I've had a holding page for a very long time now. Not a website, just a link to my twitter and LinkedIn feeds, but enough to show I'm a real person (sort of). Like one of the cobblers children, I never had time to consider building something for myself, while helping others with their marketing and online adventures.

Then [gawr-juhs] came along and behold, I am soon to be a real entity, with an official site. It's a bit like walking in your first pair of heels - you've seen it all before and it looks easy enough but it takes time to walk gracefully. Despite years of experience I'm finding my own website build much harder than I'd expected.

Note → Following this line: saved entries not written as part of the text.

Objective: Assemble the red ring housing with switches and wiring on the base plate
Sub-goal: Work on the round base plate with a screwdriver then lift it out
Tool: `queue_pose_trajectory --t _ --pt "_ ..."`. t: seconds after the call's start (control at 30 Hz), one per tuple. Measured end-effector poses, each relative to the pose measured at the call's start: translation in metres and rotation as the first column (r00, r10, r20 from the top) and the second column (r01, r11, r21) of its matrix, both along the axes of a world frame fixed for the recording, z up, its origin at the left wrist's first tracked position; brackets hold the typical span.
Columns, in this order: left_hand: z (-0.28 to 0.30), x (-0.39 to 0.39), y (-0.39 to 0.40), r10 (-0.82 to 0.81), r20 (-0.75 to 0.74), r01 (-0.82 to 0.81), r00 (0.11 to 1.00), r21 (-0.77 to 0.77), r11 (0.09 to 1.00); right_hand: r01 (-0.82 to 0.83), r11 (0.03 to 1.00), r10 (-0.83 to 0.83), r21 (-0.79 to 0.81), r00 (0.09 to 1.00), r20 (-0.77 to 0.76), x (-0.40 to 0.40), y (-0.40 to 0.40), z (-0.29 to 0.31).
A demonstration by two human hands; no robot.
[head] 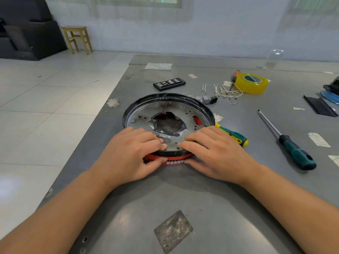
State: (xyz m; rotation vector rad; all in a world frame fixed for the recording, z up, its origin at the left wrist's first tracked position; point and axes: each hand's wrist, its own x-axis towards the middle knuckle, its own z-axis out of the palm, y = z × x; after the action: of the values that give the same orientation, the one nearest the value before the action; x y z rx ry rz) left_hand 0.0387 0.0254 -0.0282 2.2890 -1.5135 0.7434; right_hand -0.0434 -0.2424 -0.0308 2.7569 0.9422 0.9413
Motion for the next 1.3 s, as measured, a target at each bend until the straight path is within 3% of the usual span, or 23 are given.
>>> queue_pose_trajectory --t 0.27,0.6,0.67,0.77,0.87,0.93,1.0,1.1,1.3 --pt "0.003 -0.010 -0.004 0.002 0.036 -0.002 0.999 -0.002 1.000 0.005 0.984 -0.002 0.178 1.000 -0.017 0.000 0.007 -0.001" --pt "0.001 -0.016 -0.009 0.010 0.077 -0.007 0.997 -0.035 0.999 -0.002 0.980 0.011 0.198 0.999 -0.046 -0.002 0.003 0.003" --pt "0.000 -0.017 -0.012 0.028 0.086 -0.025 0.996 -0.041 0.999 -0.002 0.965 0.016 0.262 0.999 -0.050 0.000 -0.001 0.006" --pt "-0.002 -0.017 -0.014 0.047 0.087 -0.042 0.995 -0.057 0.997 0.110 0.807 -0.075 0.580 0.994 -0.084 0.006 -0.013 0.015" --pt "-0.004 -0.018 -0.016 0.064 0.077 -0.058 0.995 -0.072 0.996 0.329 0.489 -0.288 0.808 0.935 -0.206 0.016 -0.042 0.027" --pt "-0.005 -0.018 -0.017 0.071 0.077 -0.065 0.994 -0.078 0.995 0.475 0.292 -0.386 0.830 0.853 -0.352 0.023 -0.070 0.026" --pt "-0.006 -0.017 -0.017 0.079 0.079 -0.072 0.994 -0.081 0.994 0.622 0.175 -0.413 0.763 0.750 -0.517 0.031 -0.096 0.017" --pt "-0.007 -0.016 -0.018 0.081 0.076 -0.075 0.994 -0.077 0.994 0.775 0.098 -0.421 0.624 0.600 -0.680 0.047 -0.120 0.001" --pt "-0.009 -0.010 -0.022 0.072 0.071 -0.065 0.995 -0.105 0.992 0.795 0.096 -0.498 0.598 0.559 -0.663 0.088 -0.143 -0.003"
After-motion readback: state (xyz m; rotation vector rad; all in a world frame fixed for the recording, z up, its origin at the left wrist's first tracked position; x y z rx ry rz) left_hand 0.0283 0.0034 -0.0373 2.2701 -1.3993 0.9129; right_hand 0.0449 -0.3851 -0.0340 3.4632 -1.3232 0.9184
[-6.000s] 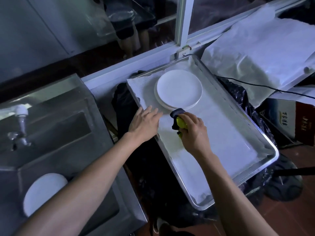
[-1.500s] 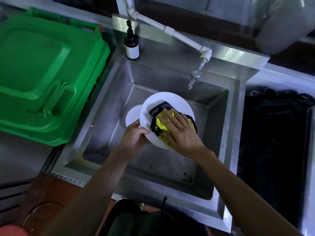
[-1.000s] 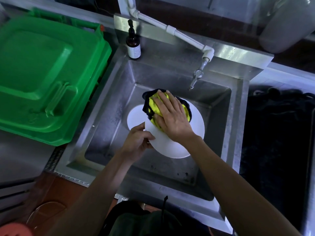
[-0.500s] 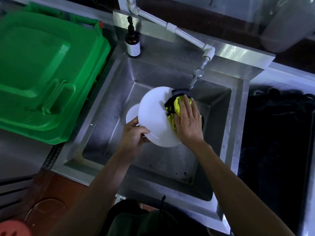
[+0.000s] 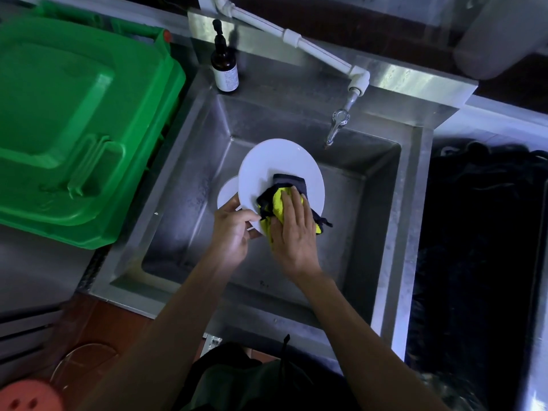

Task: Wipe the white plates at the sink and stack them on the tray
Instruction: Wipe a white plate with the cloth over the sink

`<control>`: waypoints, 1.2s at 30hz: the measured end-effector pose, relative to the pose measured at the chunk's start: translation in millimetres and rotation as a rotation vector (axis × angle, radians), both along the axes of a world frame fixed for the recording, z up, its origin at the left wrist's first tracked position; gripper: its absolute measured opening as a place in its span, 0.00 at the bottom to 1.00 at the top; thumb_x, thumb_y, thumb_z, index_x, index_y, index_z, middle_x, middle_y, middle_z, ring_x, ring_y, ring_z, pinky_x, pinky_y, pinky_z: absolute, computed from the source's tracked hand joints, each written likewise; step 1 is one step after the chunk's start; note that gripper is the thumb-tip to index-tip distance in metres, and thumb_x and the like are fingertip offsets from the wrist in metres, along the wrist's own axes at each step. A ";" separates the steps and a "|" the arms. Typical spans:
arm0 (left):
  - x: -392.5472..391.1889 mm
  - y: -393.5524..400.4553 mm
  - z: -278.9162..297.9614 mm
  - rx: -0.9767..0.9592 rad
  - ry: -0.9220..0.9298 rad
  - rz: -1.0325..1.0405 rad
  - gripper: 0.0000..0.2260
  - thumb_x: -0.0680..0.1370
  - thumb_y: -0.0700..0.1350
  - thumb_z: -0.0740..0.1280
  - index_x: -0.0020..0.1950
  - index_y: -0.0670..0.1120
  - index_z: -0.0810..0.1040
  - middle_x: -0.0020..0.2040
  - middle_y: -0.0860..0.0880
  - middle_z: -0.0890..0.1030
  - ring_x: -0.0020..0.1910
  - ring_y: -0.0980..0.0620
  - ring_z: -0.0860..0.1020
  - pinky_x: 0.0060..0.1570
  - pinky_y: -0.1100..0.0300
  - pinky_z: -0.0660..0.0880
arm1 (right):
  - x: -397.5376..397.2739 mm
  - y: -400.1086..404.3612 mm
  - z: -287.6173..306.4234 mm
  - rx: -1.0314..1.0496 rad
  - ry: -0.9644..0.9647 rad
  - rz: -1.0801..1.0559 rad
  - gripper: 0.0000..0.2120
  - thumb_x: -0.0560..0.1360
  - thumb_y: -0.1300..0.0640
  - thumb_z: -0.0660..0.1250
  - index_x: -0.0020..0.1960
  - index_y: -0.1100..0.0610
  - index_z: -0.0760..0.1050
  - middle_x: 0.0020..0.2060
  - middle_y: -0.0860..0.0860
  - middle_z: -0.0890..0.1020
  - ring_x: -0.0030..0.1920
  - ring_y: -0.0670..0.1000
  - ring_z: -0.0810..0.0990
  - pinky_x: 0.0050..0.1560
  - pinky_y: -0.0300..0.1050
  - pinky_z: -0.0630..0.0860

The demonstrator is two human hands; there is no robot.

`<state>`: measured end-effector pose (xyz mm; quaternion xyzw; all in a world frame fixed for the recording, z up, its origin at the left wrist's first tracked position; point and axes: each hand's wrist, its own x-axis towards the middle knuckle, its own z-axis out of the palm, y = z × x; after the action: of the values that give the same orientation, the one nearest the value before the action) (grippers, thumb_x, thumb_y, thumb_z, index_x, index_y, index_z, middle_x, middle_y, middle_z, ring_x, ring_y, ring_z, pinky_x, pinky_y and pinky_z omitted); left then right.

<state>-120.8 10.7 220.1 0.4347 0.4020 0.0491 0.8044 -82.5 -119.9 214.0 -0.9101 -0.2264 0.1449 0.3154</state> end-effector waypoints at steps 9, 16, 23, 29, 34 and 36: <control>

It's definitely a work in progress, so I thought I'd share my journey and what I've learned so far.

Problem #1
Writing about yourself sucks.
 
Whether you're a 'solopreneur' or an SME, writing about yourself is tricky and quickly becomes a list of facts and features which might make a CV proud, but will put your customers to sleep.

Solution
I had a friend interview me and summarize what she heard. Speaking your answers saves your vocabulary from business speak and helps you perfect your pitch all at the same time.  Genius.  Finding someone supportive to work through this exercise with, is a great way to test your differentiators and discover whether your unique selling points really exist. (I can highly recommend http://www.aweebirdie.com/)


Problem #2
First impressions count.
 
You can generally control what you wear, say and do when you meet a new client in person, but online your website or more specifically the page people land on, can be make or break in helping them decide to read on or bounce. You have approximately 3 seconds to make an impact. Eek!

Solution
Think about the websites that are most appealing to you. How much of the appeal is visual? Which elements of the layout, look and feel, grab you? Now, imagine your ideal client. Think of them in as much detail as you can. What's likely to turn them on/off? It might help to consider alternative websites they could be visiting, so that you can replicate navigation, location of search and any other key elements. I had an excel sheet with 3 columns - sites I like, why I like them, what level of importance my clients might give them.  If you're part of an SME, it would be worth asking several team members to go through the same exercise.


Problem #3
A perfect website is never live. 
In other words, you can spend months 'tweaking' the finer points and remain invisible to the world in the process, or you can work on a 'good enough' policy and refine in situ.

Solution
While your website is an important part of customer perception you can thankfully supplement your efforts via blogging and social media. Remember that different audiences read different media and in my own experience, my RSS feeder regularly delivers information, which lets me by-pass a number of worthy websites.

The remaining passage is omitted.